INFORMATION SHOWN: Begin
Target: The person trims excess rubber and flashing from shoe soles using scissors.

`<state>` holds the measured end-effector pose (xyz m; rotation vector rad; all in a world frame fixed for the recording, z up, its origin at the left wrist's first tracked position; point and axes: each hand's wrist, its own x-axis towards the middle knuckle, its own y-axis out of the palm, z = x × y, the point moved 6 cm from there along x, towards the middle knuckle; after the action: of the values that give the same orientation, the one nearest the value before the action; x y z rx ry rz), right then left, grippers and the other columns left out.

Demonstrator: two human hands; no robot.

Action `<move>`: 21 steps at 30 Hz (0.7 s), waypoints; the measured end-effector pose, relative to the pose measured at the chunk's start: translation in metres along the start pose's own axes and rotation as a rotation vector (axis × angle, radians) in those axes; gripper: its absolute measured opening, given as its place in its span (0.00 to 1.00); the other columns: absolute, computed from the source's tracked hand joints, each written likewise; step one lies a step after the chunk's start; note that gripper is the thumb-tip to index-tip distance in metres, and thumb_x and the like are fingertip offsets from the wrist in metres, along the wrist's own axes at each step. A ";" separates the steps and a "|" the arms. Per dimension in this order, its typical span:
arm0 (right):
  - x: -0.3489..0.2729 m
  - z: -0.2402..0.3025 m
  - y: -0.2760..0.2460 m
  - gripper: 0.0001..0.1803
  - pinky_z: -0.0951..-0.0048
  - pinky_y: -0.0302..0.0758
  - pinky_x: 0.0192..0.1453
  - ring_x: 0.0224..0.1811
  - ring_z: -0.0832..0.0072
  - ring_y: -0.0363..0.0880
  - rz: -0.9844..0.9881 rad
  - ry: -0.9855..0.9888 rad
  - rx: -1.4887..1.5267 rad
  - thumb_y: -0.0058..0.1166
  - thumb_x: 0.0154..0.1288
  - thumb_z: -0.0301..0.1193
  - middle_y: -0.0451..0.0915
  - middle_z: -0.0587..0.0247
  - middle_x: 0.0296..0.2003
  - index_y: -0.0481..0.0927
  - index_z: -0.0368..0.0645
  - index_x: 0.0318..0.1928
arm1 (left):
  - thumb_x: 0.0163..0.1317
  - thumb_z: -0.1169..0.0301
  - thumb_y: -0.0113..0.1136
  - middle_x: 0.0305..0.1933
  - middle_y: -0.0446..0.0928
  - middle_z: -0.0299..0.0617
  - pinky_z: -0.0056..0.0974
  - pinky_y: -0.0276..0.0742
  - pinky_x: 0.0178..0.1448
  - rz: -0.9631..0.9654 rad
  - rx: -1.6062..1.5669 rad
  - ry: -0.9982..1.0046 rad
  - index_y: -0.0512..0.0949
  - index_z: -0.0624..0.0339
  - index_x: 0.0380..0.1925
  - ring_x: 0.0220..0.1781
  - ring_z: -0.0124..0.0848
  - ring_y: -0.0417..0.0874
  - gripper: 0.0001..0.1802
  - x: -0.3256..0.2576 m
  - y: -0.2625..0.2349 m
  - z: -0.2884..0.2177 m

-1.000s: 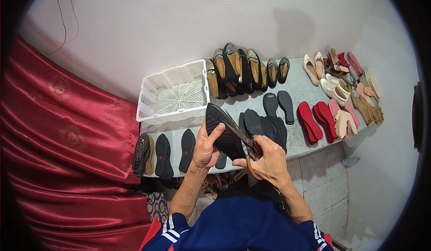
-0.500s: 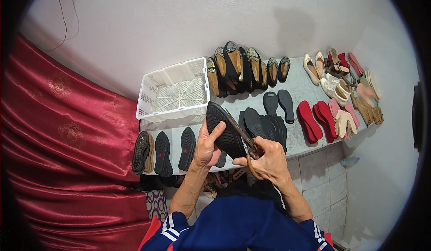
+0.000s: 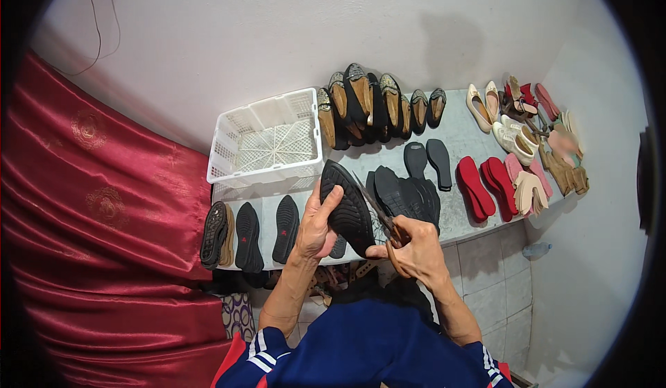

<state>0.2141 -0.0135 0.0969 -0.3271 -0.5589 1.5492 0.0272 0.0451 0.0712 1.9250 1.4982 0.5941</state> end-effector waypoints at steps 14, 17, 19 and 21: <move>0.008 0.017 -0.002 0.40 0.64 0.72 0.30 0.21 0.67 0.75 -0.084 -0.050 -0.121 0.77 0.44 0.63 0.74 0.63 0.20 0.77 0.37 0.34 | 0.77 0.73 0.55 0.55 0.82 0.38 0.35 0.82 0.60 0.059 0.028 -0.069 0.75 0.61 0.62 0.55 0.25 0.84 0.16 -0.007 0.006 0.014; 0.008 0.014 -0.001 0.40 0.64 0.70 0.27 0.18 0.69 0.73 -0.042 0.000 -0.123 0.77 0.43 0.64 0.72 0.64 0.17 0.74 0.39 0.29 | 0.77 0.72 0.56 0.55 0.82 0.38 0.35 0.82 0.60 0.058 0.039 -0.076 0.75 0.61 0.62 0.55 0.26 0.84 0.16 -0.007 0.008 0.013; 0.008 0.012 0.000 0.42 0.62 0.75 0.25 0.16 0.66 0.78 -0.052 -0.025 -0.127 0.75 0.42 0.69 0.74 0.63 0.14 0.72 0.40 0.24 | 0.77 0.71 0.57 0.55 0.82 0.38 0.36 0.83 0.59 0.057 0.039 -0.066 0.75 0.61 0.62 0.54 0.27 0.84 0.17 -0.006 0.008 0.014; 0.008 0.011 -0.001 0.42 0.63 0.75 0.24 0.15 0.67 0.78 -0.064 -0.040 -0.135 0.75 0.42 0.69 0.73 0.64 0.13 0.72 0.41 0.23 | 0.77 0.71 0.56 0.54 0.82 0.38 0.35 0.83 0.58 0.053 0.042 -0.070 0.75 0.62 0.62 0.53 0.26 0.85 0.17 -0.006 0.008 0.012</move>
<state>0.2082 -0.0072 0.1079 -0.3780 -0.7003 1.4620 0.0396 0.0350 0.0686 2.0017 1.4306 0.5168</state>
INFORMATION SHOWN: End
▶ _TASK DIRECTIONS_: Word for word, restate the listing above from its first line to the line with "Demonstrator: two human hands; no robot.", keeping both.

▶ _RESULT FOR THIS TASK_:
Target: The person trims excess rubber and flashing from shoe soles using scissors.

`<state>` holds the measured end-effector pose (xyz m; rotation vector rad; all in a world frame fixed for the recording, z up, its origin at the left wrist's first tracked position; point and axes: each hand's wrist, its own x-axis towards the middle knuckle, its own y-axis out of the palm, z = x × y, the point moved 6 cm from there along x, towards the middle knuckle; after the action: of the values that give the same orientation, the one nearest the value before the action; x y z rx ry rz), right then left, grippers and the other columns left out.

Demonstrator: two human hands; no robot.

With this, the exercise is finished.